• [Work request]
Copy out each line of the material below that holds the string "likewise".

Segment Start: Source data

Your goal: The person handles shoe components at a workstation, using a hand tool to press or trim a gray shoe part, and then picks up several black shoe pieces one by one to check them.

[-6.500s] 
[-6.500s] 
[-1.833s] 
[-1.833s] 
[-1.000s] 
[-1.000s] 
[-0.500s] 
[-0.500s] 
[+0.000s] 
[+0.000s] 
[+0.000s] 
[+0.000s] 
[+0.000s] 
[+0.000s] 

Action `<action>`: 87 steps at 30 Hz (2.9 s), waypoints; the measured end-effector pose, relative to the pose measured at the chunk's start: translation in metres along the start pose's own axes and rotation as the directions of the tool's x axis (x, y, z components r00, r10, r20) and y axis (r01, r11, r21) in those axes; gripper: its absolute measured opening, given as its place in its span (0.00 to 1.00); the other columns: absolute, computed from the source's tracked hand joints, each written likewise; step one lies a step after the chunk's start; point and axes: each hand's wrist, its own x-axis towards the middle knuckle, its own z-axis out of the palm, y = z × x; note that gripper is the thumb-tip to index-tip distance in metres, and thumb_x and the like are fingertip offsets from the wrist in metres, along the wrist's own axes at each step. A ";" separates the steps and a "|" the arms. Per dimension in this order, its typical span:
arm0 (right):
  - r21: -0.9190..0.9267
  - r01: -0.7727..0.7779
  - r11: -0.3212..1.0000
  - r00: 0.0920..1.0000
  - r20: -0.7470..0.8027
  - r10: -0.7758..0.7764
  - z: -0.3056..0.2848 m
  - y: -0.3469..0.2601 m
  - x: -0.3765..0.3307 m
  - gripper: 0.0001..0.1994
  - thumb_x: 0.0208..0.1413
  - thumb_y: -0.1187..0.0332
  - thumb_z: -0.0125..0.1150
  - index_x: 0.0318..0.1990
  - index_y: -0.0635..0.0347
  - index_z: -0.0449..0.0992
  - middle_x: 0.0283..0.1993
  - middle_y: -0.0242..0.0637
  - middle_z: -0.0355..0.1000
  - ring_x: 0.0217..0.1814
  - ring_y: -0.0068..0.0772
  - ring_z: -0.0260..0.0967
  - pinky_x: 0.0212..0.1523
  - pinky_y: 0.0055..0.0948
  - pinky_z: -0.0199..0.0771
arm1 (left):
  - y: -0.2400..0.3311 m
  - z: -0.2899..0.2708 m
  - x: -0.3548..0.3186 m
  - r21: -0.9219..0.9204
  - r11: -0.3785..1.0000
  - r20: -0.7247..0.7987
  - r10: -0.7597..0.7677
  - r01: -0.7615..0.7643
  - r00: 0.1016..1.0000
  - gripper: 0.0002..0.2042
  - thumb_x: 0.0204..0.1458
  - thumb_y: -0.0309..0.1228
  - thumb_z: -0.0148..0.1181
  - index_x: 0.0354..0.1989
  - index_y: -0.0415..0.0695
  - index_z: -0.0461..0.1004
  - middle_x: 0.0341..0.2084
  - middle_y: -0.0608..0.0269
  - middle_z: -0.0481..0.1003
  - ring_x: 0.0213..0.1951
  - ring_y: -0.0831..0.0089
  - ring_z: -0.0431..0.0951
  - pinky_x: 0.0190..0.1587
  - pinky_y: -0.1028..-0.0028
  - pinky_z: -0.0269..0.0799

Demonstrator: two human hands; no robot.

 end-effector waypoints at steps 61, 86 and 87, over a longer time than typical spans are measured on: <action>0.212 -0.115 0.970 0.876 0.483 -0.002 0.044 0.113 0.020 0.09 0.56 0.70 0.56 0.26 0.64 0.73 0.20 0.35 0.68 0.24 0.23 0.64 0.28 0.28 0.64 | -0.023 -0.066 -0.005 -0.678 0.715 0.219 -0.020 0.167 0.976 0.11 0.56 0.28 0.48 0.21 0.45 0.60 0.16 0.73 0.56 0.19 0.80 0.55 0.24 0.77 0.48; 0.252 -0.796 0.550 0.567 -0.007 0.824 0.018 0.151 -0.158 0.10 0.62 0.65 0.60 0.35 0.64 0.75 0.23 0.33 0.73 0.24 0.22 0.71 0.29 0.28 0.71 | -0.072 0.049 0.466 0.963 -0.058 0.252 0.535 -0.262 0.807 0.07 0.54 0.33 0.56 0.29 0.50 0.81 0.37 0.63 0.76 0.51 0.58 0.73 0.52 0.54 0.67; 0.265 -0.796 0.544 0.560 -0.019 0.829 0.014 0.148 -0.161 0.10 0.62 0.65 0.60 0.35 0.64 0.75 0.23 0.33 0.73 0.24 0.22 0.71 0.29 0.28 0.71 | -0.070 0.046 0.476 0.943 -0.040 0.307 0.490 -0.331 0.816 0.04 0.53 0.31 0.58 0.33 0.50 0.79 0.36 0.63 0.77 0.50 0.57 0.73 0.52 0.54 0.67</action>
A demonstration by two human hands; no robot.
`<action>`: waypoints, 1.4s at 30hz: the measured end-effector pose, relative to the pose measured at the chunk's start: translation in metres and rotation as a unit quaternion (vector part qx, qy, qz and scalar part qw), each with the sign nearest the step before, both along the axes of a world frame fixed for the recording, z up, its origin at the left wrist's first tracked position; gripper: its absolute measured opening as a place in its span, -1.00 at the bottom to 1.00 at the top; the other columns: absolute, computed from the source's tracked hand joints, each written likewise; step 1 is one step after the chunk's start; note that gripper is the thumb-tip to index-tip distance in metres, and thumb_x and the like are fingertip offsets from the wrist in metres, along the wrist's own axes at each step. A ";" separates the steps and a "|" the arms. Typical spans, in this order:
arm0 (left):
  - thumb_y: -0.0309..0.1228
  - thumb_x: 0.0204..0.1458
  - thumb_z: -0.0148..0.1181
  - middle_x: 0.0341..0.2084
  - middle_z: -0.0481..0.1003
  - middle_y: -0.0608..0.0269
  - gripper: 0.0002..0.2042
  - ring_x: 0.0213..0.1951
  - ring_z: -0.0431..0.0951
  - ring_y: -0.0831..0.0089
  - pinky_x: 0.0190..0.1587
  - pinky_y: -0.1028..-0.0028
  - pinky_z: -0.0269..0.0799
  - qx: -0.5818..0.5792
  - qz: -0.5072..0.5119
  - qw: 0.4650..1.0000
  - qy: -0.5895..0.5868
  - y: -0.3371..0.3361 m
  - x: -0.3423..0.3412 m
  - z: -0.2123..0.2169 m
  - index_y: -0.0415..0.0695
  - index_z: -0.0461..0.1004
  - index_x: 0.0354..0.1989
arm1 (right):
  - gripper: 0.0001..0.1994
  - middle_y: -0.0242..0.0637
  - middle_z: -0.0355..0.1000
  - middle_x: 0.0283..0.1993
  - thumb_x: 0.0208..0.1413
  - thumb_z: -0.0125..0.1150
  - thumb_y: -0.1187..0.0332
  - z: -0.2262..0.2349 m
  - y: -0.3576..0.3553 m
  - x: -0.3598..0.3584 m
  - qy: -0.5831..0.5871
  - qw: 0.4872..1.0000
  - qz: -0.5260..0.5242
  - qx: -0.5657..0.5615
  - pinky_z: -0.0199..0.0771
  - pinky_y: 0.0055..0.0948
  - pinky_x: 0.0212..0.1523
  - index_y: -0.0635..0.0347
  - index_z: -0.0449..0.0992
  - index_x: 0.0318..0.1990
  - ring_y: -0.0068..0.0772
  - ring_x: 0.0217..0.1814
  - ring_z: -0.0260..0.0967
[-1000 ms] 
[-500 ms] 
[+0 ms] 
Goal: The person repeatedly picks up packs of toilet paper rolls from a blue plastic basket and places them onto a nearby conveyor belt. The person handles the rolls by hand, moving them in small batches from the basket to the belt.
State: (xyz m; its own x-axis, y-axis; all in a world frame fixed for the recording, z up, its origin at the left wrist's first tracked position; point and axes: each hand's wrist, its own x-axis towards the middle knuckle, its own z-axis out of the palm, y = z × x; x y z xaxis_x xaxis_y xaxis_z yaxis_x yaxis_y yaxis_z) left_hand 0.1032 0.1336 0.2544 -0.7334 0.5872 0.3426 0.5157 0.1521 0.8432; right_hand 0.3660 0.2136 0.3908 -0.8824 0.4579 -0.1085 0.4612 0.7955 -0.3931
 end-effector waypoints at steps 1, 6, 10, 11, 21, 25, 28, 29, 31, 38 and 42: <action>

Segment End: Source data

• [Result of the task]
Action `<action>`: 87 steps at 30 Hz (2.9 s), waypoints; the measured end-effector pose, relative to the pose measured at the chunk's start: translation in metres along the start pose's own axes and rotation as the directions of the tool's x axis (x, y, z components r00, r10, r20) and y axis (r01, r11, r21) in those axes; gripper: its absolute measured opening, given as its place in its span (0.00 to 1.00); the other columns: absolute, computed from the source's tracked hand joints, each written likewise; step one lies a step after the chunk's start; point and axes: each hand's wrist, its own x-axis towards the middle knuckle, its own z-axis out of the palm, y = z × x; note that gripper is the thumb-tip to index-tip distance in metres, and thumb_x and the like are fingertip offsets from the wrist in metres, along the wrist's own axes at each step. A ";" separates the steps and a "|" the arms. Per dimension in this order, its typical span:
`<action>`: waypoints, 1.4s at 30hz: the measured end-effector pose, relative to the pose measured at the chunk's start: translation in metres and rotation as a unit quaternion (vector part qx, qy, qz and scalar part qw), each with the sign nearest the step before, both along the axes of a world frame fixed for the recording, z up, its origin at the left wrist's first tracked position; gripper: its absolute measured opening as a place in its span, -1.00 at the bottom to 1.00 at the top; the other columns: absolute, computed from the source's tracked hand joints, each written likewise; step 1 is one step after the chunk's start; note that gripper is the thumb-tip to index-tip distance in metres, and thumb_x and the like are fingertip offsets from the wrist in metres, along the wrist's own axes at each step. A ";" separates the steps and a "|" the arms. Typical spans, in this order:

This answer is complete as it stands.